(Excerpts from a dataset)

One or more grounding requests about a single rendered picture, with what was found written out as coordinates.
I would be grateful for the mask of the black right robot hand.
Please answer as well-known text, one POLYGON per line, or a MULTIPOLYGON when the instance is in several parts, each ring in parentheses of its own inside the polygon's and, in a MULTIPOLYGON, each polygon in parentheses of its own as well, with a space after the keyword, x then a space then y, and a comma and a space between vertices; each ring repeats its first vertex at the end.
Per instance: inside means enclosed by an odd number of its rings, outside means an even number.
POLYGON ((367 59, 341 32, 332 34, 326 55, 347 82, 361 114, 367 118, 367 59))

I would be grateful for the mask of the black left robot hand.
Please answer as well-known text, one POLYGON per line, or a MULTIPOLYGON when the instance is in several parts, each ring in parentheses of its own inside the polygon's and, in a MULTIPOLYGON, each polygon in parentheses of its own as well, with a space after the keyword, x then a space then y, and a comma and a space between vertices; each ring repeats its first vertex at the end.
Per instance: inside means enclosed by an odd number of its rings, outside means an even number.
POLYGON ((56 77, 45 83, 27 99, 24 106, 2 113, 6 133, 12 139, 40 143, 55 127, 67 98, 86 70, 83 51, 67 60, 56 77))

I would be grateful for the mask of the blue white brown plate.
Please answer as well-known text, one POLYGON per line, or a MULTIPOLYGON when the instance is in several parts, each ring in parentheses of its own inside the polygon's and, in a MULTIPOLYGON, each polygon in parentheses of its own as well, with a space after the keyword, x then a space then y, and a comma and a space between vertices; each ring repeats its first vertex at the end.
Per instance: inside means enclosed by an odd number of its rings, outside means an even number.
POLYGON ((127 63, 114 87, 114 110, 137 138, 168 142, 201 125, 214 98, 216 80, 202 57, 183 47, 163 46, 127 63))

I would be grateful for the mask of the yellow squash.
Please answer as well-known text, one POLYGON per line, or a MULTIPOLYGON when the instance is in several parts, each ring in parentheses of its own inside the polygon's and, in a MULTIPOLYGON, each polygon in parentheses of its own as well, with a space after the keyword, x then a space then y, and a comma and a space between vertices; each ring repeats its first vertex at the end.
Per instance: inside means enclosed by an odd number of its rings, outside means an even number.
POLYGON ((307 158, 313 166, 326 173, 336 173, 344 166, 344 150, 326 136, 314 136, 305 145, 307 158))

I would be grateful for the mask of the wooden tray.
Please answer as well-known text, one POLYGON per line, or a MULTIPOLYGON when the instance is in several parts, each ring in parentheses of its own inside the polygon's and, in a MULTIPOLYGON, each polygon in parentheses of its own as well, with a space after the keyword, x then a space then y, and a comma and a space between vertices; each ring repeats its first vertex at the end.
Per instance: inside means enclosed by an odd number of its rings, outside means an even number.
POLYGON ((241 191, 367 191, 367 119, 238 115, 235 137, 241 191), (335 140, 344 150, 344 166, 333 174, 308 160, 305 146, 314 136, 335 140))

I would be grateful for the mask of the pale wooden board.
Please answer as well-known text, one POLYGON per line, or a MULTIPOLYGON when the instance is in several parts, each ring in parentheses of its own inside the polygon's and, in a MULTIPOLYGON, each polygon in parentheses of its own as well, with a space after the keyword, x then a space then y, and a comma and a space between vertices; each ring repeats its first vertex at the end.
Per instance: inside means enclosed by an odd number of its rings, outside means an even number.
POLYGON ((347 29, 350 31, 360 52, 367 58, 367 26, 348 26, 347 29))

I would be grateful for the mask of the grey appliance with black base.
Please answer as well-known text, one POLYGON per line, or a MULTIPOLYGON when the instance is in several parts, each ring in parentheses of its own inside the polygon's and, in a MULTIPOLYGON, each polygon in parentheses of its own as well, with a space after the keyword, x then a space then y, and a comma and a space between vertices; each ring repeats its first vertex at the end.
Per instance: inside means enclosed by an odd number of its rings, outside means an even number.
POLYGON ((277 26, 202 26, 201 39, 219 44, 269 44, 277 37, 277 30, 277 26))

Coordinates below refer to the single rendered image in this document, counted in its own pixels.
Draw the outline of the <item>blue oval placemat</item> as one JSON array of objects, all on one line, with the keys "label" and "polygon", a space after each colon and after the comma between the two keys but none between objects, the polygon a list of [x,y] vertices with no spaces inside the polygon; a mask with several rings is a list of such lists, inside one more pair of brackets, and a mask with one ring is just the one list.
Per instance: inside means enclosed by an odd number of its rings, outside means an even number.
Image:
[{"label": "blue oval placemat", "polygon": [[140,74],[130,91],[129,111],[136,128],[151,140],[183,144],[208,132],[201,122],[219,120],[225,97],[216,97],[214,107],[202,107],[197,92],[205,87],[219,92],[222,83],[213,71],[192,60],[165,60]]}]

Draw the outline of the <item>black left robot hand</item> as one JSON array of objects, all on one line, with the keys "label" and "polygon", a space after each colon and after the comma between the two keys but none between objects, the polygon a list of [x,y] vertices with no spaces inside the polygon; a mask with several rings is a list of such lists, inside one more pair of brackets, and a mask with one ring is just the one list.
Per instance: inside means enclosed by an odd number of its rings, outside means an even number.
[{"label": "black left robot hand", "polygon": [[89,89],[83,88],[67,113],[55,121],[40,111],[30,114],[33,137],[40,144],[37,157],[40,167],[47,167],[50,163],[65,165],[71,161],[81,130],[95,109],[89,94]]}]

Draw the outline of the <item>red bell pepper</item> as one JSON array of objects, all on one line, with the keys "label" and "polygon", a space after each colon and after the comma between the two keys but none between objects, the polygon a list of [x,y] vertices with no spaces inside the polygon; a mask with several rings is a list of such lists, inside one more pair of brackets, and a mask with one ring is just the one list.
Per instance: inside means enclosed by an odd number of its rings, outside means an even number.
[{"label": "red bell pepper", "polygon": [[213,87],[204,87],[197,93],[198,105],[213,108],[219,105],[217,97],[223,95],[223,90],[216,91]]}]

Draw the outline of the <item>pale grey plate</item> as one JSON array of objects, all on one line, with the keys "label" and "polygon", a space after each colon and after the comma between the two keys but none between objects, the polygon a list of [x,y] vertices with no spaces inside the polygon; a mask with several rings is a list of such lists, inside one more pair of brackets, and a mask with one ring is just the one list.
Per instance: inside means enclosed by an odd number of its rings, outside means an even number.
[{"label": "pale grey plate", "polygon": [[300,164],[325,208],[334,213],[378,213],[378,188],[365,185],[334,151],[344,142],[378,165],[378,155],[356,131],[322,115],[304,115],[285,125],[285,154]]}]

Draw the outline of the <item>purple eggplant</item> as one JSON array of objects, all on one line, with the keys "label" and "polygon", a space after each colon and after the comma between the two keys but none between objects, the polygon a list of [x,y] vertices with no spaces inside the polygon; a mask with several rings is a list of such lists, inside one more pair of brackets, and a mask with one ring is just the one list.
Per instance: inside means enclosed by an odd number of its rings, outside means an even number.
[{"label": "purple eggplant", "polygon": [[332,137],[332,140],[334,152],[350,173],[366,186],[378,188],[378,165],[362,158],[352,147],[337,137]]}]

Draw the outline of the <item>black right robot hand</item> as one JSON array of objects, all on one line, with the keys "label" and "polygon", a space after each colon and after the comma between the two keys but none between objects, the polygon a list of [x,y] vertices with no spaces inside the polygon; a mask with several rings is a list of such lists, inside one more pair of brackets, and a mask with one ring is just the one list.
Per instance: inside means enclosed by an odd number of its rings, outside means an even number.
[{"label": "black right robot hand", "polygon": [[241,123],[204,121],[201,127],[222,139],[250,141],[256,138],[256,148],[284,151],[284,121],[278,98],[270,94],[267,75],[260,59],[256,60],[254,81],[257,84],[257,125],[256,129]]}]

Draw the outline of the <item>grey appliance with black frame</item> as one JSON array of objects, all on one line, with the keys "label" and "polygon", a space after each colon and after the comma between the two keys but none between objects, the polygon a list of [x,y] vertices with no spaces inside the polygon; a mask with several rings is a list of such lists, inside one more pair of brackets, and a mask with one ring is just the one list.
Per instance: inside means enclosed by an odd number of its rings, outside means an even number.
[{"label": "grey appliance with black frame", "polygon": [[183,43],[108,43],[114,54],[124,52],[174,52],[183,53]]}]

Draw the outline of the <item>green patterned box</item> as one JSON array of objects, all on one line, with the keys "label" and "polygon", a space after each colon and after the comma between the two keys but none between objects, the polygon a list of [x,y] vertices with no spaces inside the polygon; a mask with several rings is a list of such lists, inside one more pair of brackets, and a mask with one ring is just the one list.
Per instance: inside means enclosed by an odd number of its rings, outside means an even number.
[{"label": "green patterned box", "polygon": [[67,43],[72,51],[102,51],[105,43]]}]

• **EXERCISE PROMPT**
In the records above, find the lines containing "rendered" and copy them.

• **SOLVED EXERCISE**
One or more grounding requests about a single rendered picture, with what was found written out as coordinates.
Coordinates below refer to the single rendered image in this document, counted in its own pixels.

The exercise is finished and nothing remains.